Functionele gedragsbeoordeling: de oplossing voor wangedrag op school
Heeft de school van uw kind uw telefoonnummer op snelkeuze vanwege frequent wangedrag in de klas? Totdat kinderen met ADHD de juiste medische behandeling en academische ondersteuning krijgen, is het niet ongebruikelijk om ongepast gedrag op school tegen te komen. Dat gezegd hebbende, moeten ouders en leerkrachten begrijpen waarom het wangedrag zich voordoet en elkaar vragen wat er kan worden gedaan om dit in de toekomst te voorkomen.

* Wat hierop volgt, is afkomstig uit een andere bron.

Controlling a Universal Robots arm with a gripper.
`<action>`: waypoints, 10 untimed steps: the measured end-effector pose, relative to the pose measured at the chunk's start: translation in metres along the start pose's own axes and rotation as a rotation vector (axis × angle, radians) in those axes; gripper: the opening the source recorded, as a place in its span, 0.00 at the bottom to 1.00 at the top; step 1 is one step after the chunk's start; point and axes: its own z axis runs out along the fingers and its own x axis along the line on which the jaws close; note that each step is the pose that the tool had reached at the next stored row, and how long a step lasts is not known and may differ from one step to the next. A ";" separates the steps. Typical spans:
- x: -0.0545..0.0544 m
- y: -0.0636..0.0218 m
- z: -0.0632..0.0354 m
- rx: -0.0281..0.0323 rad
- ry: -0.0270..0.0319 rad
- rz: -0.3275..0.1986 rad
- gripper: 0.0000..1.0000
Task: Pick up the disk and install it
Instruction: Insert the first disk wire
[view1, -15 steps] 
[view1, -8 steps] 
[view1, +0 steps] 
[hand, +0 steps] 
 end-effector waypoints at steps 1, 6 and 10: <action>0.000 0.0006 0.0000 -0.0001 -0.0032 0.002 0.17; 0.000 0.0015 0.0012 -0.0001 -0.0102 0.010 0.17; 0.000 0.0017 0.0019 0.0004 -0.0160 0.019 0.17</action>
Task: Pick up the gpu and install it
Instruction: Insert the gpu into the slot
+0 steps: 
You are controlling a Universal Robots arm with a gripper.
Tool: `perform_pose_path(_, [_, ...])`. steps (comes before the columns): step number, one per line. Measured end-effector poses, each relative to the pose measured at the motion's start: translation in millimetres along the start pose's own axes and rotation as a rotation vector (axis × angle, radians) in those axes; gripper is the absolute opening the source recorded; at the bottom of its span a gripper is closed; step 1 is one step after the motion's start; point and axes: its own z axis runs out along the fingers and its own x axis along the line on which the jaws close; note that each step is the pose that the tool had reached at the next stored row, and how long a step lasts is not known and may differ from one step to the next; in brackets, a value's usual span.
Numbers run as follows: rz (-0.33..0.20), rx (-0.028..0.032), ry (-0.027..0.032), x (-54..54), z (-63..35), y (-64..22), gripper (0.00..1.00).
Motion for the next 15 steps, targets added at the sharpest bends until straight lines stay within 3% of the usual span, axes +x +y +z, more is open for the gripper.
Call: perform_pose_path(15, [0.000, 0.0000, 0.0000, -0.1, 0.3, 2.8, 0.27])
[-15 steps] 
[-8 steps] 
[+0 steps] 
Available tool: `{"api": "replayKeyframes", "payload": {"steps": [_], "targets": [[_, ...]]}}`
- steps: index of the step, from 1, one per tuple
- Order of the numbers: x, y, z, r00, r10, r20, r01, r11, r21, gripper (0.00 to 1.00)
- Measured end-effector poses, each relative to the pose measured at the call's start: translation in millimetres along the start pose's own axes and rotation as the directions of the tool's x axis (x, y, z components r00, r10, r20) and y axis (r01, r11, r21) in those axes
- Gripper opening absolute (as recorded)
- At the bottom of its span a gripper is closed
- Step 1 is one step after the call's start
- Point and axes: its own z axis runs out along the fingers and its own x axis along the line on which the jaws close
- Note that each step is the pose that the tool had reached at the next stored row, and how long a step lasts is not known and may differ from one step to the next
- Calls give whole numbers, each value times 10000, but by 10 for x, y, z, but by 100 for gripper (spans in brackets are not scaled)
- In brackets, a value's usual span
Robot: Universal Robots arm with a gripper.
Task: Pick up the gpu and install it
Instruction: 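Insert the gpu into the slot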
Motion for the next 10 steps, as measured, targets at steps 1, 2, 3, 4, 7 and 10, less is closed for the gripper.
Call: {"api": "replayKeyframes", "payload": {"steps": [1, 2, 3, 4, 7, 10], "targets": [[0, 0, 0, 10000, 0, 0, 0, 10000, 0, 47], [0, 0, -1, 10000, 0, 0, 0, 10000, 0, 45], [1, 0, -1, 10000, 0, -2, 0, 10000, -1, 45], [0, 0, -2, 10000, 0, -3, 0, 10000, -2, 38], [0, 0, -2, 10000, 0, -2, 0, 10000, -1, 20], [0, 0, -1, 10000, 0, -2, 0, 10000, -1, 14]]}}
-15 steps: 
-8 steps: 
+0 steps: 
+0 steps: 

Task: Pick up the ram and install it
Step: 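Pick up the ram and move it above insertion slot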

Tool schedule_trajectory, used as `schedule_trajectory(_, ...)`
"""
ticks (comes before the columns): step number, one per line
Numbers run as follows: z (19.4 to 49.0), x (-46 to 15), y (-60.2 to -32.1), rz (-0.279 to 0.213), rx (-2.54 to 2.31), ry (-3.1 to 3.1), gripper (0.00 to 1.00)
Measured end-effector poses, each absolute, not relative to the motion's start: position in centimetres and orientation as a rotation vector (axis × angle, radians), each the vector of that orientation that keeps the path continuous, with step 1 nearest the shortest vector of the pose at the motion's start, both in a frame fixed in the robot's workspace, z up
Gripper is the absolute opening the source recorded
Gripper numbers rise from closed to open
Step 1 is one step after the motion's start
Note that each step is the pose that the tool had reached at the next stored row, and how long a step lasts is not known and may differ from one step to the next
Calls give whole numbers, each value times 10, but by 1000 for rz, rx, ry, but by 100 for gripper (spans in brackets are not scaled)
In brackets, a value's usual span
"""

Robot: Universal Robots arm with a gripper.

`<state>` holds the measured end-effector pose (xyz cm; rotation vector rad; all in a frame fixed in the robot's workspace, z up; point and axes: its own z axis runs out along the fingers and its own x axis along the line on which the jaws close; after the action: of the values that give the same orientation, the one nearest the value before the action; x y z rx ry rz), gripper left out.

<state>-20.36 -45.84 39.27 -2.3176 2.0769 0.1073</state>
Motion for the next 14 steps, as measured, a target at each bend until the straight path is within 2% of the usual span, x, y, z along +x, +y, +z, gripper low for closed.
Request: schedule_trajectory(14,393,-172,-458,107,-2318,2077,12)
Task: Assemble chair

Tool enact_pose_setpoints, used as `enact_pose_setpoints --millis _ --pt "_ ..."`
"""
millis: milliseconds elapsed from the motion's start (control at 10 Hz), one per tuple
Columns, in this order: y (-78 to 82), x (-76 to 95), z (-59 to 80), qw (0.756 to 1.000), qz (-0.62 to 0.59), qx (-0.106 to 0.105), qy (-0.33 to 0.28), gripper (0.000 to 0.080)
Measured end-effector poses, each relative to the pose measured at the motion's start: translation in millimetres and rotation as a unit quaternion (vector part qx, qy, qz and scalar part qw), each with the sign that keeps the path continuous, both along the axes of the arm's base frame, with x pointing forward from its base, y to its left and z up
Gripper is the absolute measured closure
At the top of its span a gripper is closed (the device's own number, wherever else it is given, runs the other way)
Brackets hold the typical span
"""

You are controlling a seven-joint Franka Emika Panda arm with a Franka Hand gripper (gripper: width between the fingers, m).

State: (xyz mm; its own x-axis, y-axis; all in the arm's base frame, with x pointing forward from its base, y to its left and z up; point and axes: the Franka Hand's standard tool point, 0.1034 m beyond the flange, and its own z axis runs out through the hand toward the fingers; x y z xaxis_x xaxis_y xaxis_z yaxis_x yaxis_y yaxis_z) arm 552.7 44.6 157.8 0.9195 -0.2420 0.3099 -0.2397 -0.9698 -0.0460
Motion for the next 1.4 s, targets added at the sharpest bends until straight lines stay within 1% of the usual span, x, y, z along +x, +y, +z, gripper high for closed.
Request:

Het antwoord op die vraag is misschien eenvoudig, maar soms moet de leraar, ouder en school diep graven. Het wangedrag kan een roep om hulp zijn omdat het kind de vaardigheden mist die nodig zijn om de vereiste taak uit te voeren. Of zijn onvolwassenheid in de hersenen en onvoldoende ADHD-behandeling het hem moeilijk maken zijn emoties onder controle te houden.
Los het ADHD-gedragsraadsel op met een functionele gedragsbeoordeling
Wanneer schoolbeheerders de oorzaak van ongepast gedrag niet kunnen achterhalen, een functionele gedragsbeoordeling (FBA) en een Gedragsinterventieplan
(BIP) zal helpen. Het doel van deze tools is om de bron van het gedrag te identificeren en snel in te grijpen, zodat het gedrag academisch succes niet in de weg staat. De meeste gedragsproblemen zijn niet ingewikkeld, dus soms worden verkorte vormen van FBA- en BIP-richtlijnen gebruikt.Wat is een functionele gedragsbeoordeling?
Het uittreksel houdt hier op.